Why? How very patronising. They don’t know what to think and need the Archbishop of Canterbury to direct his scattered flock? Is the Bible and the guidance of their local priests and clergy not enough for them?
A church to lead and one they can follow. They want and need continuity and conformity, basic tenants upon which the church is based. That’s why they attend church because otherwise, they may as well stay at home and pray in isolation.
People attend Church because they want an encounter with Christ in the Eucharist, which is not available at home. They want to share in the fellowship of Christ as he commanded.
They want their church leader to reflect the teaching of Jesus and to spread his word into the wider community. To influence policy in the way Jesus would do if he were here today. What people don’t want is an Archbishop hijacking their church as a platform for his own Sharia friendly, socialist, personal political views.
Ah nice, another smear on Dr Williams’ agenda. I’m always wary of the “what would Jesus do” debates. What we do know is that Jesus Christ was the most revolutionary radical person ever to walk this planet. In terms of policy he would amongst other things demand that individuals, corporations and governments do everything possible to ensure that the poor have access to nutritious food, clean water and sanitation, decent housing, good schools, adequate employment and health care. So Dr Williams was well within his remit.
Their Church? The one that is lazy and wealthy? How can the Archbishop of Canterbury “hijack” something that he is already in charge of? Isn’t this something of a contradiction in terms? Which is it, thanks to the Archbishop of Canterbury the church is failing, lazy and wealthy and now he’s taking it over? Surely if the former is true, perhaps his sudden hijack might improve matters? Is every member of the Church of England right-wing? Bit of a sweeping statement. I thought the Church of England had been infiltrated and was being run by socialists already according to her opening statements. Presumably they are very happy to see Dr Williams use it as a platform for his socialist views. In any event anything that any Archbishop of Canterbury says will always be his personal views. He is not a direct sovereign of the Church, he word is not binding law.
The buzz word around Westminster is ‘Who will rid us of this troublesome priest’. The answer is ultimately his flock, as they stay at home week after week. The Archbishop is feeling the effect of true democracy as they let him know what they think of his ridiculous uttering’s, with their feet.
If congregations are down, it is for reasons far more prosaic than folk disagree with Rowan Williams. Most genuine Christians, would not let a leader with whom they may have divergences of opinion, affect their encounter with the divine. Just because one might have some personal disagreement with the political views of a bishop or archbishop, will not affect our desire to deepen in spirituality. Another nonsense banality.
The last time “who will rid us of this turbulent priest was uttered” it resulted in sainthood. Dorries should think on.

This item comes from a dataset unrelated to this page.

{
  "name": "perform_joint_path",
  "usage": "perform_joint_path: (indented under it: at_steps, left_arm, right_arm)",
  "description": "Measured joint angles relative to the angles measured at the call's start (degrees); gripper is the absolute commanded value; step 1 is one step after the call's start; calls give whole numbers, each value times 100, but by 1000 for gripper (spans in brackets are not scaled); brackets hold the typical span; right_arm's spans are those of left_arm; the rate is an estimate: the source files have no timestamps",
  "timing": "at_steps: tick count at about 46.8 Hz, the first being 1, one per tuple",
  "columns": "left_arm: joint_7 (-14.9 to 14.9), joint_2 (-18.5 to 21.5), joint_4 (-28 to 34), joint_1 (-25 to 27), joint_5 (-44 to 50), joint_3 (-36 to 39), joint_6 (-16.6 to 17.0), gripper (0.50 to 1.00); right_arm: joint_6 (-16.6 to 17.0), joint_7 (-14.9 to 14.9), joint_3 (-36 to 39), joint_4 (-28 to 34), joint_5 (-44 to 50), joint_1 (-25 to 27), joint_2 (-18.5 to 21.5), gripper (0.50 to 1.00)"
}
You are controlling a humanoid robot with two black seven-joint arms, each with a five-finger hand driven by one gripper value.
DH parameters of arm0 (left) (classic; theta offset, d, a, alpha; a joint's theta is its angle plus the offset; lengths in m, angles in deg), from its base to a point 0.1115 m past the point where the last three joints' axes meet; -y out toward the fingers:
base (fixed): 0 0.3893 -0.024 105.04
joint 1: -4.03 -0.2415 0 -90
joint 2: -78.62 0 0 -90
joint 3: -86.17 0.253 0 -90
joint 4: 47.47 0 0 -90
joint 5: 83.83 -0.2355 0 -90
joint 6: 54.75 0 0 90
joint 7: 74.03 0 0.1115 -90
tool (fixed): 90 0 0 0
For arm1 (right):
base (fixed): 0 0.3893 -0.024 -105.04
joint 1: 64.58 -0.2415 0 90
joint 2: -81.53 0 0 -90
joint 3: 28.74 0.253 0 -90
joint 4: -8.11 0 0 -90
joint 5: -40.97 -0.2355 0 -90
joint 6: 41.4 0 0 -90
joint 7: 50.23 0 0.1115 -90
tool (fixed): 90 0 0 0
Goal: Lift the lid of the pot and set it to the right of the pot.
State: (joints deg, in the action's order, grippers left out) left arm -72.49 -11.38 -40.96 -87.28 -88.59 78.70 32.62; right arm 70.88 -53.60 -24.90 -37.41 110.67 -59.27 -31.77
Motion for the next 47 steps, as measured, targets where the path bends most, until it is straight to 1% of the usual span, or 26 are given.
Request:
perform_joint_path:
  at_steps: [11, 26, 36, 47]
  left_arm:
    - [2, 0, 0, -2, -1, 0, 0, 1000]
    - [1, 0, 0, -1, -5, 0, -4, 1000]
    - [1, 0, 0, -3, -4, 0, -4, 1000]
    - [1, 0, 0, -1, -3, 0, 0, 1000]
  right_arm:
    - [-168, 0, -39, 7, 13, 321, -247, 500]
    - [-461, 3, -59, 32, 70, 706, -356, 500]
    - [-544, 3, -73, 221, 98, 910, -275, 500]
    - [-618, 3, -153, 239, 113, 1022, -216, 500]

I have been loathe to write this because Dorries is one of the few pro-life MPs who we have in Parliament. There is a glimmer of sense and rationality behind some of the rhetoric, once you manage to unpick it. When she comes out with tripe like this, you just want to put your head in your hands and groan. Surely we can do better – we have to. The thought that she is the sole voice of the unborn, terminally ill and elderly in Parliament is profoundly depressing.